Karli looked uncertainly at the loaf he had been gnawing.
“No,” the woman went on, “you are safe yet. As safe as we are. Till she has got what she wants.”
“And how long will that take?”
Martha laughed for the first time, a short and mirthless bark. “Putting a child in a woman's belly? You are a man, you should know. As long as it takes to walk a mile? Less, with most of you.”
“More with me,” muttered Karli. His hand had strayed automatically and unresisted to Edith's knee.

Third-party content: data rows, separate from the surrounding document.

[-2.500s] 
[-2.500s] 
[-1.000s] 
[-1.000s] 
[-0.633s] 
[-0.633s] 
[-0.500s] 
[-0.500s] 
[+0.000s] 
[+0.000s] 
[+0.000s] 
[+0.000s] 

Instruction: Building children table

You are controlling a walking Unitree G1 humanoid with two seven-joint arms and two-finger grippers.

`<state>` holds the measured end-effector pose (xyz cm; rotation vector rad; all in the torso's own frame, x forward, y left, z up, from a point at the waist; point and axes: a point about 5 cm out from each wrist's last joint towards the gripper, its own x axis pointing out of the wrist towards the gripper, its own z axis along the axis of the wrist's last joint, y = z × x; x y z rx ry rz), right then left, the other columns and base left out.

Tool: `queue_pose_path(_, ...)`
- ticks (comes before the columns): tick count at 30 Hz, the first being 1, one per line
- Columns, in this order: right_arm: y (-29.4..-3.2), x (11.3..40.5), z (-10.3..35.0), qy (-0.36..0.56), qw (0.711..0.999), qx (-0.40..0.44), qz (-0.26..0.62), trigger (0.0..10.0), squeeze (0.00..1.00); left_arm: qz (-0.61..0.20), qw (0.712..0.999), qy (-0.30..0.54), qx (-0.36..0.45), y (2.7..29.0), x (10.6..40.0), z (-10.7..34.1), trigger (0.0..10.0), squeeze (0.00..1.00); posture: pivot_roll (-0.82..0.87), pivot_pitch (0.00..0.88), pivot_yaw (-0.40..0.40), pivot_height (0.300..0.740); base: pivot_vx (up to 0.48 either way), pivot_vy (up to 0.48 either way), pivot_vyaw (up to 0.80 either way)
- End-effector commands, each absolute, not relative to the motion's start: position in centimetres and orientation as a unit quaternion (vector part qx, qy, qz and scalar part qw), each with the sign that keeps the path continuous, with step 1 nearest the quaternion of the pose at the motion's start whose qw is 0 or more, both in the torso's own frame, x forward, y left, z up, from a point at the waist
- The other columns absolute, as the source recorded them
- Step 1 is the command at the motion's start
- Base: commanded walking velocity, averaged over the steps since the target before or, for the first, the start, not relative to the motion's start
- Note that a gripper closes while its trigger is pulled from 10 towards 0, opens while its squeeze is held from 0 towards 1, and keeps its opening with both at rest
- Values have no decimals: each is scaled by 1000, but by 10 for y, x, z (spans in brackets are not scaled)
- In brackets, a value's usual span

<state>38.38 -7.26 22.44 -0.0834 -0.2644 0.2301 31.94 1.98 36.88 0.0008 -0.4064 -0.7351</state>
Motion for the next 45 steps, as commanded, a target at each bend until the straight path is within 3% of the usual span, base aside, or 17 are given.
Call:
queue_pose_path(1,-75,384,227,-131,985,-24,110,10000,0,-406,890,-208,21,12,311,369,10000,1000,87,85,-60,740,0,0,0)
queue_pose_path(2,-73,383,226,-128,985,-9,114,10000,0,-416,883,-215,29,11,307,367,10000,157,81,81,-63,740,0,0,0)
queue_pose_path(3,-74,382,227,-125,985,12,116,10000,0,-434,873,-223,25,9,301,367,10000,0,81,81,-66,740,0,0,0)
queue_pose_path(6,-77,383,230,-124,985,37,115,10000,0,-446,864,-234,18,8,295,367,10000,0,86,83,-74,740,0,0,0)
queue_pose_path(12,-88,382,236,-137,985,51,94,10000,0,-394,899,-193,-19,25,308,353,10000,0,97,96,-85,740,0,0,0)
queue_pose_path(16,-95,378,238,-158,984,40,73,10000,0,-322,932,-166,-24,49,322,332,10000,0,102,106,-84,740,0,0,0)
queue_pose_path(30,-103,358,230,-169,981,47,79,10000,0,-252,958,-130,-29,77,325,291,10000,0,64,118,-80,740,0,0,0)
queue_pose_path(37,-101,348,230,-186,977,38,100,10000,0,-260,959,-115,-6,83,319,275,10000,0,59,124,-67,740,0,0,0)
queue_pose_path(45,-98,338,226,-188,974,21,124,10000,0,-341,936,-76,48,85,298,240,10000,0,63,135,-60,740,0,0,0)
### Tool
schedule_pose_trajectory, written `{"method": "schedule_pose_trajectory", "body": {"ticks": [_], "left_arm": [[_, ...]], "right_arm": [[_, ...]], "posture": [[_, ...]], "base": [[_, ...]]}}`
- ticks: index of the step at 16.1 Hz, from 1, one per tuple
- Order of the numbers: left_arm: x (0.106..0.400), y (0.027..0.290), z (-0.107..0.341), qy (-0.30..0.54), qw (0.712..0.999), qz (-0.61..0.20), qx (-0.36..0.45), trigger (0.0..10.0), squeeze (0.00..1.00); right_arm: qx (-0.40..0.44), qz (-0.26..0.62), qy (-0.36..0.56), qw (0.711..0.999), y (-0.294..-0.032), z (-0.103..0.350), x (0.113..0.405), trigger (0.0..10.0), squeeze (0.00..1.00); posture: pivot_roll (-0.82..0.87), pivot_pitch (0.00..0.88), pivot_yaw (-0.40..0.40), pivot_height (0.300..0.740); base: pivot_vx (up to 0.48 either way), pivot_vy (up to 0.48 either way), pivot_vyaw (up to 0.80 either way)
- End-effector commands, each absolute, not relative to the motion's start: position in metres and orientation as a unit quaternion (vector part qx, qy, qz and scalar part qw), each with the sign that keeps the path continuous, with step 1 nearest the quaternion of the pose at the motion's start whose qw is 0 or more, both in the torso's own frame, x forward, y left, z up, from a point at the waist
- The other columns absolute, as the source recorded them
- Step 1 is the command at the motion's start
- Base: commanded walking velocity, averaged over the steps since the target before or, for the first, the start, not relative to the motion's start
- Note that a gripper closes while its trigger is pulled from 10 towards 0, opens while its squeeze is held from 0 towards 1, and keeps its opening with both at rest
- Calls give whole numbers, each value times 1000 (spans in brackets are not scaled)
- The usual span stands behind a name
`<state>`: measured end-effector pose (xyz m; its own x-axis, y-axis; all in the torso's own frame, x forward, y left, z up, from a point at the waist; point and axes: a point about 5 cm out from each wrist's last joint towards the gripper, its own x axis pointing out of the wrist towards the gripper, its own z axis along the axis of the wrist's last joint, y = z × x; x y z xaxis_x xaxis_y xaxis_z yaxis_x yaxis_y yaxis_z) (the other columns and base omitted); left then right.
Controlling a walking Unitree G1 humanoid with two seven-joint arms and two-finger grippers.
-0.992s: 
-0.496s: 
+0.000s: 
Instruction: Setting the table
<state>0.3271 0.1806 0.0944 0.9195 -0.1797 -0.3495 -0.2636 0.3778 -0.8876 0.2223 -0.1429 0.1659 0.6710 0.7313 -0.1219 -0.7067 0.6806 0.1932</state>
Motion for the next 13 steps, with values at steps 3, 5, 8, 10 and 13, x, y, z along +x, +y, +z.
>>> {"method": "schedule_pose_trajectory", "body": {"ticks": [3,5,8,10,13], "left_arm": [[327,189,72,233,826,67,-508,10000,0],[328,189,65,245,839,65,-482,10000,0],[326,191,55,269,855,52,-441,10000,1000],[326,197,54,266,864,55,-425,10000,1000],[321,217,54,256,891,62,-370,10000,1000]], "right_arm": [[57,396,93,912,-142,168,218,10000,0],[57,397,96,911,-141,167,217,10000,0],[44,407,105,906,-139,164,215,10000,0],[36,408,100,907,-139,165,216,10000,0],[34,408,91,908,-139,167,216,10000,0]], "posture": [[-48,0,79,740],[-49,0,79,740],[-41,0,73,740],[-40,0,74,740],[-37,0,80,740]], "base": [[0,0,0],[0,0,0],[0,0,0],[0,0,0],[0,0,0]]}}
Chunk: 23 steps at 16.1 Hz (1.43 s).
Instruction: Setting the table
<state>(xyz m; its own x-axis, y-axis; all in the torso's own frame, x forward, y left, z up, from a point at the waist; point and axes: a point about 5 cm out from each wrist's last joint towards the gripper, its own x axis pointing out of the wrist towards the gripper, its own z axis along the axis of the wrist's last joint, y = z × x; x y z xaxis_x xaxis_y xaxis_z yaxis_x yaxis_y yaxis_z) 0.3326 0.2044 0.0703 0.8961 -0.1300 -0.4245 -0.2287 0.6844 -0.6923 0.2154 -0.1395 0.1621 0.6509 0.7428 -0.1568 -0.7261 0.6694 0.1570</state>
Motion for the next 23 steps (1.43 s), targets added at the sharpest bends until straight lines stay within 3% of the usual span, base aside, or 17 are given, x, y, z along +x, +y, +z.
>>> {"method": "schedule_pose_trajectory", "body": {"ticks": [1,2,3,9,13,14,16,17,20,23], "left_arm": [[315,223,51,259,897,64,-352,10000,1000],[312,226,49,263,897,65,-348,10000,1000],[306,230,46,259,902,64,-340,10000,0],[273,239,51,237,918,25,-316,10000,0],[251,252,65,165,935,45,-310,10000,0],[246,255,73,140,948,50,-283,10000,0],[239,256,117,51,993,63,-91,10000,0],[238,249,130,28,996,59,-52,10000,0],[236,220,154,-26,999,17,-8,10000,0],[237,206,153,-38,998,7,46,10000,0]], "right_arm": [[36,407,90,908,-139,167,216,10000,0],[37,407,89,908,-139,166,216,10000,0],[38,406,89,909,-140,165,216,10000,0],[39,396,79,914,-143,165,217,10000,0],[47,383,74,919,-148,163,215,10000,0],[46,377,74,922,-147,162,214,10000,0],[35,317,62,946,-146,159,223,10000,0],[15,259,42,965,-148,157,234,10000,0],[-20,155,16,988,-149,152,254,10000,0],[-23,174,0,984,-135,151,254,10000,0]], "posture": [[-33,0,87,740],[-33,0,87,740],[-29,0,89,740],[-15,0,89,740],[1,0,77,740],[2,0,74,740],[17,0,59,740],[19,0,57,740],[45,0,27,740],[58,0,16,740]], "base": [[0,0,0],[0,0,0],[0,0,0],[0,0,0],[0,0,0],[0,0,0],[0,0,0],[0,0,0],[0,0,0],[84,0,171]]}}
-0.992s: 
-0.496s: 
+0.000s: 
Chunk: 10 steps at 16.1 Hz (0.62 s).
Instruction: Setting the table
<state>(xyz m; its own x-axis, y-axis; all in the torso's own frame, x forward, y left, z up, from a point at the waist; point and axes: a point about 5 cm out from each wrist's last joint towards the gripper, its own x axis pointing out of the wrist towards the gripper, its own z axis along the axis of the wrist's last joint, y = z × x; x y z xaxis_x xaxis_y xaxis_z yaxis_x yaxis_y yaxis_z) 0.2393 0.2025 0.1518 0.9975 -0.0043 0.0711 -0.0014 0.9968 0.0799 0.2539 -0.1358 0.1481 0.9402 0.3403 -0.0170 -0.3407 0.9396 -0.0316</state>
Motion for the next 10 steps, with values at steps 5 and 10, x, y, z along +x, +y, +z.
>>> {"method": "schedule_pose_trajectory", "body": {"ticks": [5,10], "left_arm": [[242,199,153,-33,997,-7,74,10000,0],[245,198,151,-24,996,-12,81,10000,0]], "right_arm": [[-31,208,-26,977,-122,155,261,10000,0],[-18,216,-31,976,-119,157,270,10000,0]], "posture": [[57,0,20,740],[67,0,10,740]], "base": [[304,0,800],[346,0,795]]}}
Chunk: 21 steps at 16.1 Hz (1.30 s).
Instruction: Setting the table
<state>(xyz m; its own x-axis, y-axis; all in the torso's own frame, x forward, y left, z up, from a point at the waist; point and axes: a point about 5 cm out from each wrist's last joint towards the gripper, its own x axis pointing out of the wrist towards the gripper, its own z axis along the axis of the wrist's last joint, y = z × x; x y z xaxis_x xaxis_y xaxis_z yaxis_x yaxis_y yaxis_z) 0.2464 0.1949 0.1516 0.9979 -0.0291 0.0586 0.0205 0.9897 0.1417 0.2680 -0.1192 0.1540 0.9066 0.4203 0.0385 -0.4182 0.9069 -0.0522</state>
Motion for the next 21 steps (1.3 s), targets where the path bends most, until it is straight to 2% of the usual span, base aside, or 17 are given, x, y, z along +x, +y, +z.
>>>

Valgrim the Wise looked carefully at the dripping spear, its steel head already showing rust. He spelled out the runes on its iron shaft.
“Where did you find this?” he asked.
“On the shore of Drottningsholm,” said Stein, the guardsman. “When we went back on to the island this morning, as usual, I sent men to round up the dogs as we always do. They couldn't find them, and the queen Ragnhild told me she had been disturbed by their howling and sent her maids out to bring them in. When I asked more, she flew into a rage and told me to get out before she had my ears cut off. I guessed something was wrong and sent out a guard-boat to row along the shore, now the ice has gone. They found this.”
“Floating?”
“No, the head's too heavy. They said it was close to the shore, in about three feet of water. The head was lodged on the bottom, but the shaft was still bobbing about.”
“What do you think it means?”
“They could have drowned on the rotten ice,” suggested Stein. “It all went quite suddenly early last night, when the rain came on.”
“But you don't think so?”
“It's the dogs,” said Stein. “There's something fishy there, and
Ragnhild is hiding something.”
“Maybe a man?”
“Probably a man.”
Both heads turned to the third man in the room, the remote unbending figure of King Olaf.
“This seems to affect the good name of your family,” said Valgrim, a trifle uncertainly.
The king smiled. “What you are thinking is that it is also a good test of luck. If King Shef was on the rotten ice last night, and survived, that was one test passed. If he got past the wolfhounds, that was another. You want me to set him a third?”
“Third time pays for all,” said Stein.
“I agree. A third test it is, and then no more, from me or from you. Agreed.”
Valgrim nodded, reluctantly, eyes full of calculation.
“Then I will send word to my brother that there is reason to think things amiss on Drottningsholm. I have never done that before, and he knows I would not do it lightly. So he will believe me and give permission for a thorough search of the island and every building in it, from end to end. You must think how you would make it, Stein. And if intruders are found there, hiding, then they must go to the king's justice. It will be heavy, when he thinks the good name of his son Harald is concerned.
“Till then, Stein, you had better double the guards on the bridges, both from Drottningsholm to the second island, and from that to the third and to the mainland. A bold man could swim between the islands too, so have your guard-boats out between them. I need not tell you to make sure there is no boat a man could steal.
“If this is to be a test, it is in your hands to make sure it is a strict one. Do not come to me afterwards and say, this was no fair test, any man might have escaped. You must make sure that the only escape is by Völund's path, through the air! Then if King Shef escapes, we will know that Völund he is, in whatever shape.”